EU will sich nicht einmischen

Die EU-Kommission will sich unterdessen nicht in die laufende Debatte einmischen – vielmehr erteilte EU-Gesundheitskommissarin Stella Kyriakides einem europaweiten Skiverbot über die Weihnachtszeit am Donnerstag eine Absage. „Es gibt keine Formel, die für alle EU-Staaten gilt, denn jedes Land hat eine unterschiedliche Situation“, sagte die EU-Kommissarin im Interview mit der Mailänder Tageszeitung „Corriere della Sera“ (Donnerstag-Ausgabe).

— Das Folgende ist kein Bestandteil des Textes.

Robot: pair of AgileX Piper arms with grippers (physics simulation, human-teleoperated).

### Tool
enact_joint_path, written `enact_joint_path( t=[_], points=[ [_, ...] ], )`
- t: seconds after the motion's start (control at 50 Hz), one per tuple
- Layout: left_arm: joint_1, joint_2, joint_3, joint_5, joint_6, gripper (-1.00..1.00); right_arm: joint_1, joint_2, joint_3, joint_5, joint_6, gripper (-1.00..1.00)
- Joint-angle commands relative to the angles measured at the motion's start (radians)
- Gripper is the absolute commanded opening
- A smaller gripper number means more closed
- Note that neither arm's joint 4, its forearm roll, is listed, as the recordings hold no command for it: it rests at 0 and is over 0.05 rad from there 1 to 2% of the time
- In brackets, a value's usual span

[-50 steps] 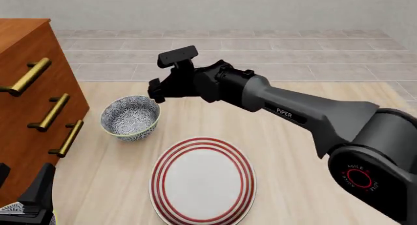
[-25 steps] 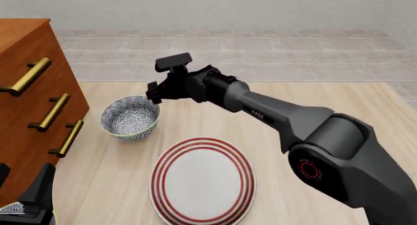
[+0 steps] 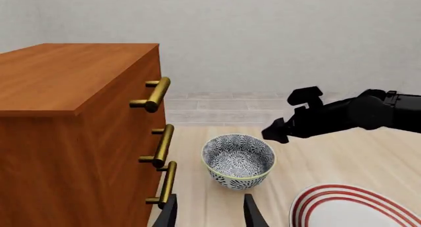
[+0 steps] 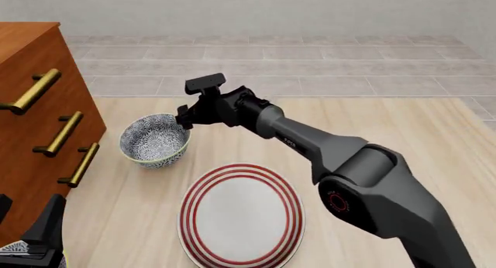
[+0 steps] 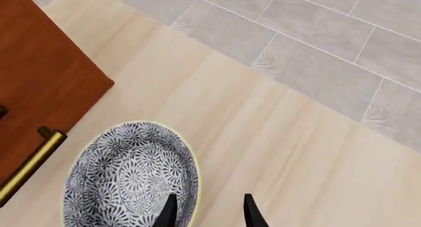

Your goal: Pick up the bowl and put it in the front on the plate.

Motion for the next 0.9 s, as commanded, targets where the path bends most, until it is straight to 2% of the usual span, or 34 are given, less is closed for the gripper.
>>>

„Weihnachten ist für jeden wichtig, doch nichts in diesem Jahr 2020 ist wie vorher. (…) Solange kein Impfstoff verfügbar und eine große Masse von Menschen nicht geimpft worden ist, empfehlen wir den EU-Mitgliedsstaaten, ihre Bemühungen zur Eingrenzung der Pandemie fortzusetzen“, sagte die EU-Kommissarin. Schon zuvor hatte der Vertreter der EU-Kommission in Österreich, Martin Selmayr, gesagt, dass sich die EU nicht in die Debatte über die Dauer der Skisaison einmischen werde. Die EU habe keine „Skifahr-Kompetenz“ und werde hier nichts verbieten.